Your job is to retype the whole listing exactly.

+++

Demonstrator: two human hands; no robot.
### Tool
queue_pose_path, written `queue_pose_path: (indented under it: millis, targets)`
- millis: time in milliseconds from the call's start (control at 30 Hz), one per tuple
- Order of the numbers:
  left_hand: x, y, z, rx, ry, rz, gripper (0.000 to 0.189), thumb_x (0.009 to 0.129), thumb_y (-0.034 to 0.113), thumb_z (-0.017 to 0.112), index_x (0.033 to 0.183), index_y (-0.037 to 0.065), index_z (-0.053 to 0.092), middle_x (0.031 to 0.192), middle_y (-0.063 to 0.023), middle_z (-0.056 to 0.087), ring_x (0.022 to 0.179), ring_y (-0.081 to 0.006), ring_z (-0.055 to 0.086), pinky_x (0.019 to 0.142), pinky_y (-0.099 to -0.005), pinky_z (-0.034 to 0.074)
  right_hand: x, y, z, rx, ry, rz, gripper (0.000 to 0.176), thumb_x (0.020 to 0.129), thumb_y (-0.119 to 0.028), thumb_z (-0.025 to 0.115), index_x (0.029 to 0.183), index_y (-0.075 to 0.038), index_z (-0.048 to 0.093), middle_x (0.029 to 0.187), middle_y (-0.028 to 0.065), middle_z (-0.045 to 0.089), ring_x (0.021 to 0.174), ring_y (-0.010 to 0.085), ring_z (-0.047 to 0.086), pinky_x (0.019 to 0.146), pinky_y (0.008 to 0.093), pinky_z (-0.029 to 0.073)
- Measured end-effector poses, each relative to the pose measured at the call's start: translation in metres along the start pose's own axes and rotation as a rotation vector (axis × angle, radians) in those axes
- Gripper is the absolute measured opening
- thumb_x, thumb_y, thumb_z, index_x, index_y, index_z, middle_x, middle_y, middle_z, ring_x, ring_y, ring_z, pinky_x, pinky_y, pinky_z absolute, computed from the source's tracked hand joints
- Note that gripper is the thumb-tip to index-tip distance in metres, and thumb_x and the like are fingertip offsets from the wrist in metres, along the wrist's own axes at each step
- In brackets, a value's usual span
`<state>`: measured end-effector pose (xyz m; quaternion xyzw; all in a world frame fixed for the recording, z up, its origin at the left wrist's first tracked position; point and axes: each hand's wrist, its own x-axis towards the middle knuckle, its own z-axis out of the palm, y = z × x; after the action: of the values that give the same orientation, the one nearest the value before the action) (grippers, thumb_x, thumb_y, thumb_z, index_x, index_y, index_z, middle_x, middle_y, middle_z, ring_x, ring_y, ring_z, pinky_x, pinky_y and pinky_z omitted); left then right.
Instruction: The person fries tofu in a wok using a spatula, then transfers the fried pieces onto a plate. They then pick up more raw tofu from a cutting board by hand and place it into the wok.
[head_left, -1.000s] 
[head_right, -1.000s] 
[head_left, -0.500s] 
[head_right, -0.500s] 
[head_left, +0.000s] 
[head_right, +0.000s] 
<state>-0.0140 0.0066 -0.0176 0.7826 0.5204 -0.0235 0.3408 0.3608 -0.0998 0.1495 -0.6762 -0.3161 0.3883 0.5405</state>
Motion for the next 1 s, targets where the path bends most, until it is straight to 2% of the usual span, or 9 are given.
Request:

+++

__EXPECTED OUTPUT__.
Demonstrator: two human hands; no robot.
### Tool
queue_pose_path, written `queue_pose_path: (indented under it: millis, targets)`
- millis: time in milliseconds from the call's start (control at 30 Hz), one per tuple
- Order of the numbers:
  left_hand: x, y, z, rx, ry, rz, gripper (0.000 to 0.189), thumb_x (0.009 to 0.129), thumb_y (-0.034 to 0.113), thumb_z (-0.017 to 0.112), index_x (0.033 to 0.183), index_y (-0.037 to 0.065), index_z (-0.053 to 0.092), middle_x (0.031 to 0.192), middle_y (-0.063 to 0.023), middle_z (-0.056 to 0.087), ring_x (0.022 to 0.179), ring_y (-0.081 to 0.006), ring_z (-0.055 to 0.086), pinky_x (0.019 to 0.142), pinky_y (-0.099 to -0.005), pinky_z (-0.034 to 0.074)
  right_hand: x, y, z, rx, ry, rz, gripper (0.000 to 0.176), thumb_x (0.020 to 0.129), thumb_y (-0.119 to 0.028), thumb_z (-0.025 to 0.115), index_x (0.029 to 0.183), index_y (-0.075 to 0.038), index_z (-0.048 to 0.093), middle_x (0.029 to 0.187), middle_y (-0.028 to 0.065), middle_z (-0.045 to 0.089), ring_x (0.021 to 0.174), ring_y (-0.010 to 0.085), ring_z (-0.047 to 0.086), pinky_x (0.019 to 0.146), pinky_y (0.008 to 0.093), pinky_z (-0.029 to 0.073)
- Measured end-effector poses, each relative to the pose measured at the call's start: translation in metres along the start pose's own axes and rotation as a rotation vector (axis × angle, radians) in those axes
- Gripper is the absolute measured opening
- thumb_x, thumb_y, thumb_z, index_x, index_y, index_z, middle_x, middle_y, middle_z, ring_x, ring_y, ring_z, pinky_x, pinky_y, pinky_z absolute, computed from the source's tracked hand joints
- Note that gripper is the thumb-tip to index-tip distance in metres, and thumb_x and the like are fingertip offsets from the wrist in metres, along the wrist's own axes at each step
- In brackets, a value's usual span
`<state>`: measured end-effector pose (xyz m; quaternion xyzw; all in a world frame fixed for the recording, z up, its origin at the left wrist's first tracked position; point and axes: each hand's wrist, its own x-axis towards the middle knuckle, its own z-axis out of the palm, y = z × x; after the action: of the values that give the same orientation, the one nearest the value before the action) (grippers, thumb_x, thumb_y, thumb_z, index_x, index_y, index_z, middle_x, middle_y, middle_z, ring_x, ring_y, ring_z, pinky_x, pinky_y and pinky_z omitted); left then right.
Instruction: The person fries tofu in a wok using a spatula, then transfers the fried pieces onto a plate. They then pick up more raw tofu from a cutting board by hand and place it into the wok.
[head_left, -1.000s] 
[head_right, -1.000s] 
[head_left, -0.500s] 
[head_right, -0.500s] 
[head_left, +0.000s] 
[head_right, +0.000s] 
<state>-0.0140 0.0066 -0.0176 0.7826 0.5204 -0.0235 0.3408 0.3608 -0.0998 0.1495 -0.6762 -0.3161 0.3883 0.5405</state>
Motion for the next 1 s, targets where the path bends most, until it is straight to 2% of the usual span, or 9 are given.
Request:

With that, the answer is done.